An eye on AI

The largest AI models should be monitored by a third-party auditor - who would basically check an AI system to ascertain its capabilities and the risk it poses. Both OpenAI and Anthropic - two of the AI labs with the most advanced systems - commissioned a third-party auditor called ARC Evals to act as a ‘third-party evaluator to assess potentially dangerous capabilities of today’s state-of-the-art ML models.’

A safety evaluation of an AI system, known among AI labs as an ‘eval’, checks an AI system’s capabilities to ensure that pre-deployment they are developed and deployed responsibly and with human interests in mind. When ARC Evals stress-tested OpenAI’s pre-aligned GPT-4 it did so in a controlled environment and in essence tried to make the model misbehave.

They managed to make GPT-4 lie to a human and get that same human to perform a task for them on TaskRabbit, make long term strategic plans, and write and run code: ‘As AI systems improve [...] It is important to have systematic, controlled testing of these capabilities in place before models pose an imminent risk, so that labs can have advance warning when they’re getting close and know to stop scaling up models further until they have robust safety and security guarantees.’
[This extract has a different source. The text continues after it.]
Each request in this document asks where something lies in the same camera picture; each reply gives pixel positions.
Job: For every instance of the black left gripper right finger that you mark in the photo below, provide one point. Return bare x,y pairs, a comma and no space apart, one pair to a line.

ARC Evals is particularly worried that future and more advanced systems might exploit financial arbitrage, create new pathogens, and impersonate online humans. 
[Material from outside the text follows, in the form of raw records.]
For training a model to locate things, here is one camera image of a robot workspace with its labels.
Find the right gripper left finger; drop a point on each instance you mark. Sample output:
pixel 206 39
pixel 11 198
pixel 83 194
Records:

With this in mind, British-based Deepmind got together a very stellar cast of AI researchers including Turing Award winners, to hash out *exactly* how one monitors the risks from the increasingly advanced and potentially more dangerous AI models. They find that: ‘Current approaches to building general-purpose AI systems tend to produce systems with both beneficial and harmful capabilities [and that] Further progress in AI development could lead to capabilities that pose extreme risks, such as offensive cyber capabilities or strong manipulation skills.’

And because of this, they go on to explain ‘why model evaluation is critical for addressing extreme risks [...]. These evaluations will become critical for keeping policymakers and other stakeholders informed, and for making responsible decisions about model training, deployment, and security.’

Model ‘evals’ to uncover the risk of extreme risks of catastrophe and existential risk ‘should be a priority area for AI safety and governance.’ Major labs such as Google Deepmind, OpenAI and Anthropic have perhaps the biggest responsibility in the whole AI ecosystem, as they are the ones developing the model - which can be used for great good or for great (even unintentional) ill. Perhaps an International Atomic Agency for AI would be a suitable house for such a system of monitoring.

The Adam Smith Institute’s paper will be released next month and I cannot wait to share with you the fantastic innovation-led policies for the safe deployment of AI that we have cooked up.